Parfois il arrivait des déconvenues : « Dimanche matin (13 juillet 1902), vers les 3 heures, M. Connes, camionneur, rue de la Tine, se rendant à son écurie pour y atteler son cheval qu’il y avait laissé à onze heures mangeant une botte d’excellent foin, fut fort surpris de ne trouver que le licol et pas de cheval. Plainte est immédiatement portée à la gendarmerie ; nos braves pandores commencent leurs recherches, ils découvrent même une piste sérieuse. A Boyne, un cavalier de mine suspecte a été vu sur la route, montant un cheval dont le signalement répondait à la description faite par M. Connes. Un voyageur l’a rencontré lui aussi sur la route de Peyreleau ; il a même été frappé de l’allure extra rapide que le cavalier avait donnée à sa monture. Plus de doute ! C’est le cheval volé. Entre-temps, un bon gendarme s’avise de consulter les habitants de la rue de la Tine. La dame Candon, épouse Jean, déclare que peu après onze heures elle a entendu un cheval errer librement dans la rue. Les recherches continuent dans les écuries de la ville.
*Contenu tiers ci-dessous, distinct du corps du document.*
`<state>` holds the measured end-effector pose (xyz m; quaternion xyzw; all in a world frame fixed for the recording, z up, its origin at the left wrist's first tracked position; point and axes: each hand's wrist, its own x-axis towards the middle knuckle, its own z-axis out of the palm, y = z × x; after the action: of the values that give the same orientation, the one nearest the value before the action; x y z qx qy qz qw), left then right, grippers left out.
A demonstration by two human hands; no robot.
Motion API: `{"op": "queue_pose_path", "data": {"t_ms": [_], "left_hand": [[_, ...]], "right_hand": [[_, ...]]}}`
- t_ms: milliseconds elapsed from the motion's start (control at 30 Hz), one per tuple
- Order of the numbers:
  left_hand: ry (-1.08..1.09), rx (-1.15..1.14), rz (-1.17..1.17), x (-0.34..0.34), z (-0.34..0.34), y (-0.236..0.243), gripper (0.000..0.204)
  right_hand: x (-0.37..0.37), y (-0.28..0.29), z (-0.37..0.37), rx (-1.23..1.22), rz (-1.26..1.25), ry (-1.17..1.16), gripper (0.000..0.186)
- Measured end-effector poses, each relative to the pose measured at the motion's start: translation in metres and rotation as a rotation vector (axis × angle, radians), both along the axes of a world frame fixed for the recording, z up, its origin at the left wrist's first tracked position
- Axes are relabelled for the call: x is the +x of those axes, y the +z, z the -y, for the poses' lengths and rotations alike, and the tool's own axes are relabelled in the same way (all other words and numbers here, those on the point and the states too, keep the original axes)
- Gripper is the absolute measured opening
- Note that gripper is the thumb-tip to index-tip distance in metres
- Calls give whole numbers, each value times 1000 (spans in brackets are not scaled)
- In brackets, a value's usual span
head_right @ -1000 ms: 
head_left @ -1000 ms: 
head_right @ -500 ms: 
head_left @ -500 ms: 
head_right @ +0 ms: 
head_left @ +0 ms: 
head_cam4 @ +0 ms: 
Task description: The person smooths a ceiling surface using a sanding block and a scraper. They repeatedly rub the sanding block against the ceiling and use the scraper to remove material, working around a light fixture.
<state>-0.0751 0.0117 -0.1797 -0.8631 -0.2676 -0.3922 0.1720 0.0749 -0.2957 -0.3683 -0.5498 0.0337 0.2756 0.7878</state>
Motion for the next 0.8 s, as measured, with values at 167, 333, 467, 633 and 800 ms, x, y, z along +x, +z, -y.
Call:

Bientôt le cheval est retrouvé dans l’écurie du sieur Candon, restaurateur, rue de Bonald, où des passants qui l’avaient rencontré errant, s’étaient empressés de le reconduire. On juge de la satisfaction de son propriétaire » (Cheval volé et retrouvé, Journal de l’Aveyron, 20 juillet 1902).

Les chevaux n’étaient pas du genre à se laisser faire comme nous le rappelle « L’auvergnat de Paris » dans son journal du 16 mai 1897 : « Monsieur Pomarède, coiffeur, voulut prendre par la bride un cheval que l’on essayait de vendre, lorsque l’animal lui saisit la main avec ses dents. Lorsqu’on parvint à lui faire lâcher prise, le petit doigt de la main droite était complètement détaché ».

« Lundi (15 avril 1912), vers 6 heures du soir, M. Manson, ouvrier corroyeur, revenait du Monna, en compagnie de sa femme, lorsqu’arrivé près de la fontaine de la Tine, le cheval prit peur et fit un écart si brusque que le véhicule fut renversé et les époux Manson projetés violemment sur le sol. Mme Manson et son mari ont reçu des contusions graves sur diverses parties du corps et notamment à la tête. Les deux blessés furent conduits à leur domicile dans un pitoyable état. » (Messager de Millau, 20 avril 1912).

DR

On peut s’y rendre de différentes manières

Par la rue du Sacré-Cœur (ancienne traverse ou chemin des Ouliers). C’est le plus court chemin pour les habitants qui viennent de l’Avenue Gambetta. On pouvait aussi s’y rendre par la rue (ouverte en 1782) et la traverse de la Tine renommée depuis du nom de Louis Julié et comme nous le rappellerait Jules Artières : « L’assiette de cette rue est l’emplacement d’un très ancien chemin que l’Etablissement de la gare a bien morcelé et modifié. Au XVIe siècle, on le qualifiait  de vieux chemin de Millau à Rodez, ancien chemin de Millau au Clapier Mauran. Il partait de la porte de la Capelle, suivait les rues actuelles de la Tine et des Bains (Fabié), longeait le plo de Vezoubies, puis laissant sur la droite l’embranchement du Vieux Crès, traversait le vignoble de Tenens et se dirigeait vers les Aumières.

Quant à la traverse de la Tine, elle paraît remonter à 1782. Une délibération de cette année dit, en effet : « Il est intéressant d’ouvrir un chemin à côté de Paulet, potier de terre, pour conduire à la Tine » (Millau, ses rues, ses places, ses monuments, 1924).

C’est Georges Girard qui eut l’idée de faire donner le nom du poète millavois Louis Julié (1877-1947) à cette rue de la Tine et à la traverse adjacente (décision municipale du 23 avril 1949). Une cérémonie d’hommage eut lieu en juillet 1952, sous la présidence du félibre rouergat Joseph Vaylet, vice-syndic de la Maintenance de la Langue d’oc.